Downtown, a neighborhood in short supply of elementary schools, might get a new school in 2007.

A group of parents and educators plans to build a Waldorf school in Tribeca—the first of its kind in Lower Manhattan. The new school would open as a mixed-aged kindergarten for three to six year olds and eventually grow into a K-5 school with 150 students.

“There is a need for a lot more schools,” said Chris Huson, chairperson of the Manhattan Waldorf Initiative. “We’re 150 kids when we’re fully set up, that’s a drop in the bucket compared to the growth of the neighborhood.”

The Waldorf school would be the second secular private school in Lower Manhattan. Claremont Prep, a K-12, opened last fall. The school does not have a site yet, although Huson said it will be located below Canal St.

Although the new school will be the second Waldorf in Manhattan—the other one is Rudolf Steiner on the Upper East Side—it will be independently run. “The Downtown school is not going to be a copy of the Uptown school,” said Timothy Hoffmann, a teacher at Steiner. “It’s going to be determined by the teachers and board members Downtown.”

Huson, whose daughter attends Steiner, describes Waldorf schools as community-based schools that are created and run by faculty and parents. As part of the planning process for the new school, Huson is enlisting Downtown parents now.

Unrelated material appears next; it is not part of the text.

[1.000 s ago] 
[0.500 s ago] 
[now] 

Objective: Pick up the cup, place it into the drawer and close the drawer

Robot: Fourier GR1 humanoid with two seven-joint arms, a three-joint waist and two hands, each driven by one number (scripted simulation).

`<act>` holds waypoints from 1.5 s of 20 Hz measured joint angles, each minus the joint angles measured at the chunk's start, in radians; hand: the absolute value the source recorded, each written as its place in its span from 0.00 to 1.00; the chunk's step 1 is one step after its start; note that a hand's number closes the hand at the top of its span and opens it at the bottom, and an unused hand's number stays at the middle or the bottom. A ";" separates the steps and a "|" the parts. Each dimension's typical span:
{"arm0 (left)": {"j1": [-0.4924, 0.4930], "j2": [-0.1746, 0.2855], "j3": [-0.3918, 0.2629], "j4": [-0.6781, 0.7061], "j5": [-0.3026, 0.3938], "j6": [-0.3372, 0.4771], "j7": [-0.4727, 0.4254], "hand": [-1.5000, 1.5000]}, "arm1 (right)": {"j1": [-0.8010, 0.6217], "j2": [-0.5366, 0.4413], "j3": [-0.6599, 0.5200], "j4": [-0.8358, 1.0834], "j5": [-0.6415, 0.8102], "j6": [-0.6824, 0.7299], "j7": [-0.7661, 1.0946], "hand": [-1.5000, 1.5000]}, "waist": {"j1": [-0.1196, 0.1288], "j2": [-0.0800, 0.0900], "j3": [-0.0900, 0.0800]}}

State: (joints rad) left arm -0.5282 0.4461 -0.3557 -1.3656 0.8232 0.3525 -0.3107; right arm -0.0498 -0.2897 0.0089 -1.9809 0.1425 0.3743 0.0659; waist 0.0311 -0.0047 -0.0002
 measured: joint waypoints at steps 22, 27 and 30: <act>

Waldorf schools teach students based on a philosophy that children learn with all five of their senses and need a nurturing environment to grow. There are 800 Waldorf schools globally, but all are run independently from one another.

The new school’s tuition would be comparable with other New York City private schools—somewhere between $15,000 and $25,000 a year—Huson said.

“I’d like to give parents in the Downtown community the opportunity to have something that I didn’t have: the opportunity to send their kids to a Waldorf school in their own neighborhood,” Justine Cuccia told Community Board 1 members at a March 28 Youth Committee meeting. Cuccia, a Battery Park City resident, has been shepherding her 13-year-old daughter to Steiner on the Upper East Side since she was seven years old. She plans to send her four-year-old daughter to P.S. 150 in Tribeca for kindergarten next year, but said the neighborhood could use a Waldorf school.

“We need the city to build the public schools that they promised,” she said, referring to the Beekman School and a new annex for P.S. 234 that the mayor recently threatened to cut from the city’s budget. “And we need more options, too.”

On April 25, Hoffmann will host a forum explaining the Waldorf education philosophy at 7 p.m. for parents on the 25th floor of 7 World Trade Center.